Exercise: As the answer, set down the lines below from the one containing "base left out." through the one containing "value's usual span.", exactly and inclusively, and no others.

Recorded data:

***

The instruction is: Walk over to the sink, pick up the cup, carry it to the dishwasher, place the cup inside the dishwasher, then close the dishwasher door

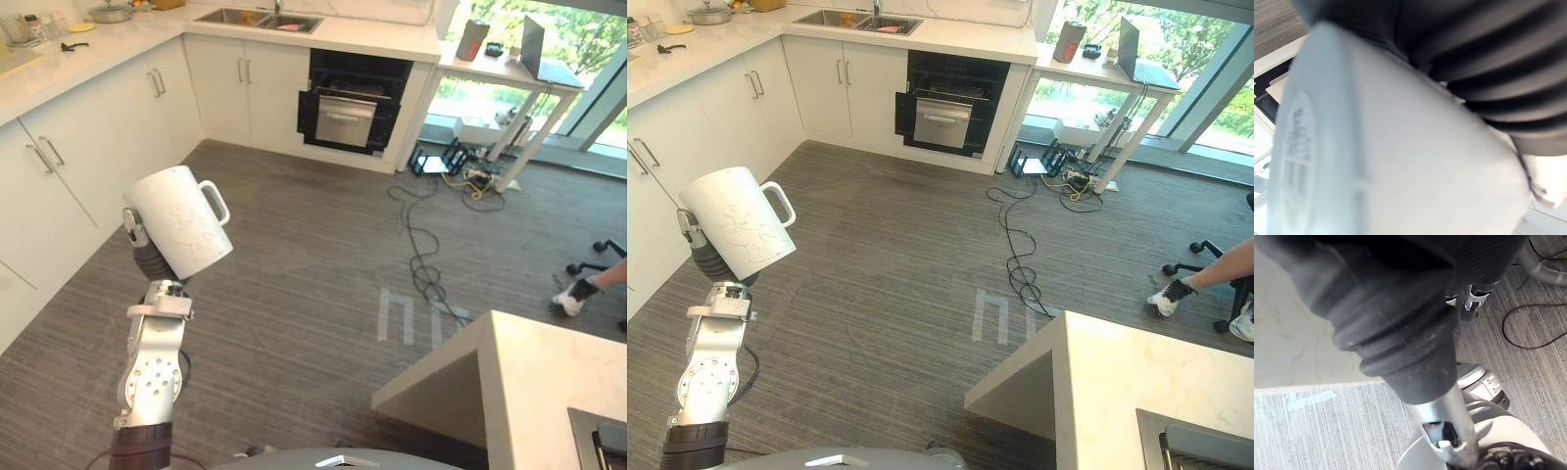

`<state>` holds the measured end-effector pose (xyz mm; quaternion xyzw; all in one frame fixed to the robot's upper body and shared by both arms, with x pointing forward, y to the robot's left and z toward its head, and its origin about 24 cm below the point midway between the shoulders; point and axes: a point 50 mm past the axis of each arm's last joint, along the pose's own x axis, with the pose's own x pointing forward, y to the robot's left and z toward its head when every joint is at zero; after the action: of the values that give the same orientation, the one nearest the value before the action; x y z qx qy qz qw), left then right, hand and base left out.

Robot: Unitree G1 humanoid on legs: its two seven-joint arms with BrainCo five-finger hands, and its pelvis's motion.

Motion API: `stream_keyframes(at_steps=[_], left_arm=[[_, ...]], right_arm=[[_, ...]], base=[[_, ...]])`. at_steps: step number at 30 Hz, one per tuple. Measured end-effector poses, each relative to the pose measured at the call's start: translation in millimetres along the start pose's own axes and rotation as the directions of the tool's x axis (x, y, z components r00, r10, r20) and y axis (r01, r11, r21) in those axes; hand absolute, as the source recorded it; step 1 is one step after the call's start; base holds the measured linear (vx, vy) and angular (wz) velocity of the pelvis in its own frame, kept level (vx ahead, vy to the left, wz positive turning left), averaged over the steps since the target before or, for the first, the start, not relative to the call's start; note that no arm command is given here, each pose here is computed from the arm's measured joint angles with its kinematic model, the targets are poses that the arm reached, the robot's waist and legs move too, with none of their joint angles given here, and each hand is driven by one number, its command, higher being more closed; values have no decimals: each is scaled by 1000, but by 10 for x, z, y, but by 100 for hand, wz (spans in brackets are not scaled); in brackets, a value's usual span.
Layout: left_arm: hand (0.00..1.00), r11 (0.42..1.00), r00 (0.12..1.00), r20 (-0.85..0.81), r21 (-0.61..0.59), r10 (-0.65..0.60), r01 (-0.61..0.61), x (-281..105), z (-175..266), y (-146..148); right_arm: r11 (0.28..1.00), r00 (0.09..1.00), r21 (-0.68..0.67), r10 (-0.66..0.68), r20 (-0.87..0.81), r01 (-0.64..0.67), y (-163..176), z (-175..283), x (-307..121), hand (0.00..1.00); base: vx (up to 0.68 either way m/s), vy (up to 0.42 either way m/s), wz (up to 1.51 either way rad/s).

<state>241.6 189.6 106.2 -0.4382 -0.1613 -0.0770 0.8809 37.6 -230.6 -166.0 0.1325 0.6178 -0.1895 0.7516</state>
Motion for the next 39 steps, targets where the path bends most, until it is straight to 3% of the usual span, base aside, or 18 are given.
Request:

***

Answer for the task:
`<state>` holds the measured end-effector pose (xyz mm; quaternion xyzw; all in one frame fixed to the robot's upper body and shared by both arms, with x pointing forward, y to the robot's left and z toward its head, and its origin about 24 cm below the point midway between the shoulders; point and axes: a point 50 mm past the axis of each arm's last joint, along the pose's own x axis, with the pose's own x pointing forward, y to the robot's left and z toward its head when every joint is at zero; after the action: of the values that give the same orientation, the one nearest the value before the action; x y z qx qy qz qw), left then right, hand and base left out.

Robot: Unitree G1 humanoid on legs: its two seven-joint arms with BrainCo five-finger hands, and its pelvis's motion.

Motion API: `stream_keyframes(at_steps=[_], left_arm=[[_, ...]], right_arm=[[_, ...]], base=[[_, ...]])`. at_steps: step number at 30 Hz, one per tuple. Measured end-effector poses, each relative to the pose measured at the call's start: translation in millimetres along the start pose's own axes and rotation as the directions of the tool's x axis (x, y, z components r00, r10, r20) and y axis (r01, r11, r21) in those axes; hand absolute, as the source recorded it; step 1 is one step after the call's start; base holds the measured linear (vx, vy) and angular (wz) velocity of the pelvis in its own frame, kept level (vx ahead, vy to the left, wz positive turning left), averaged over the steps since the target before or, for the first, the start, not relative to the call's start; note that no arm command is given here, each pose here is computed from the arm's measured joint angles with its kinematic model, the targets are poses that the arm reached, the robot's waist and legs move too, with none of their joint angles given here, and each hand is driven by one number, its command, higher being more closed; values have no decimals: each is scaled by 1000, but by 10 for x, z, y, but by 100 for hand, wz (spans in brackets are not scaled); in brackets, a value's usual span.

Nothing more is needed to finish the exercise.